Analyst · HSBC. Please go ahead.

Thanks so much.

Operator

Operator

Your next question comes from Dan Wasiolek with Morningstar. Please go ahead.

Dan Wasiolek

Analyst · Morningstar. Please go ahead.

Good morning, guys. Thanks for taking the question. Maybe just one. With the April normalized RevPAR being down one wondering if you could maybe talk about how leisure group business performed in that month relative to kind of March and then how those three groups are kind of being viewed in your updated RevPAR guidance? Thank you.

Pat Pacious

Management

Yeah, Dan. I think the challenge with April was the Easter shift and the eclipse. And and we had a number of hotels that were right in the a line of the eclipse, and they were, you know, con lodges in the middle of the country were were going for 700 you know, dollars a night in in in rooms. So the April's been really hard to sort of tease out you see any specific patterns with regard to to leisure travel? And then, obviously, the Easter shift, which which we deal with you know, on on a on a continuous basis every year made it made a little bit more challenging. So I'm not sure there's anything in specific we can read through on on leisure in the month of April that that is indicative. So we've really kinda looked more at the long term You know, we've looked at the the reasons for optimism for the summer. Really, the the key reasons that that that have always driven our business, which is employment remains high, gas prices are low, and consumers appear to be saying they're gonna drive too as opposed to fly. And so that generally does really well for our hotels that are right next to the highway, 1,500 hotels near the national parks.
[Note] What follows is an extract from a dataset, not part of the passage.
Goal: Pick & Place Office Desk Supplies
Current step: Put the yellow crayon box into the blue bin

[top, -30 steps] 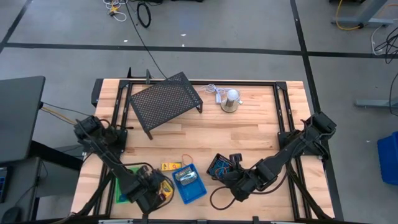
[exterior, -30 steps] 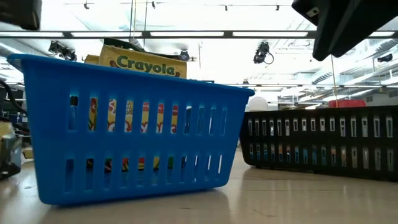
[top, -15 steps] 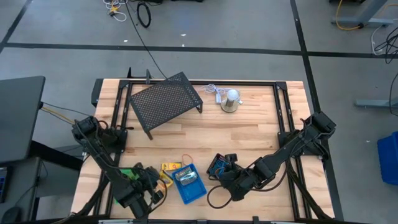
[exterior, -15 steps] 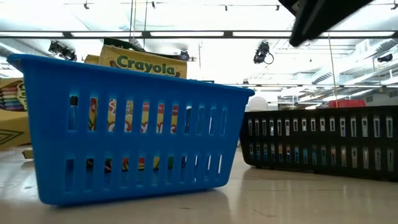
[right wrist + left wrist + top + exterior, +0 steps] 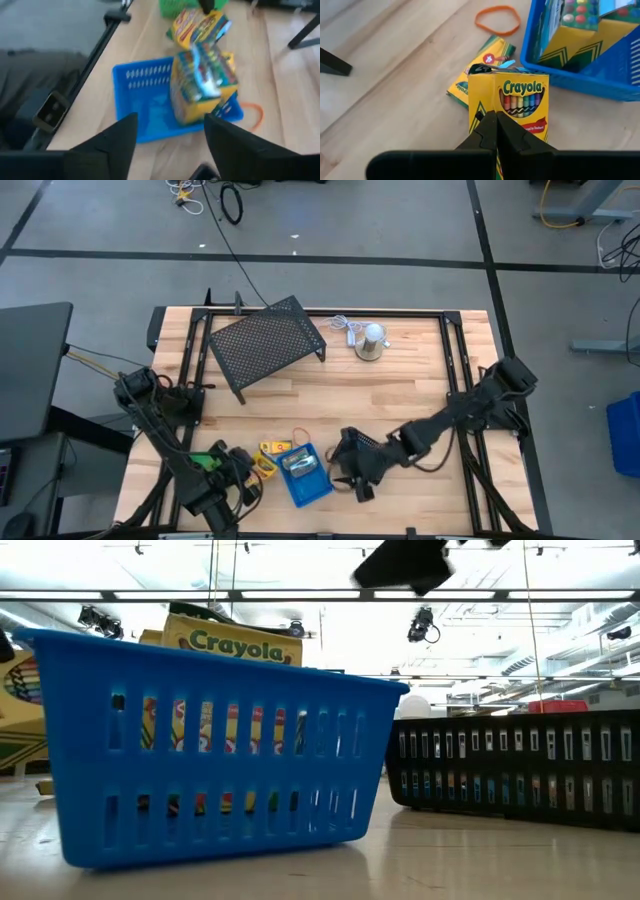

Like, these are these are the things that as consumers bow back on their spend, but not on their travel, they tend to go to these types of locations. So that that's really when we look at when we surveyed our customers we look at talking to our franchisees last week who are in some of those markets, that's what gives us sort of the optimism around being able to perform at the top or or at the upper end of our range. Okay. Fair enough. And then just clarification question on the business being 40% of your business. Is that revenue? Is that room nights? Does that include group or group would group be separate? It's revenue, and group is a mix of both business and leaders. So group overall is about 10%. Of our total delivery in the quarter. So, yeah, business is a it's a it's a revenue number.

Dan Wasiolek

Analyst · Morningstar. Please go ahead.

Okay. Perfect. Thank you.

Operator

Operator

There are no further questions. Please continue.

Pat Pacious

Management

Well, thank you, operator. Thanks, everyone, again for your time this morning. Will talk to you again in August when we announce our second quarter of 2025 results. Have a great rest of your day.

Operator

Operator

Ladies and gentlemen, this concludes today's conference call. Thank you for your participation. You may now disconnect.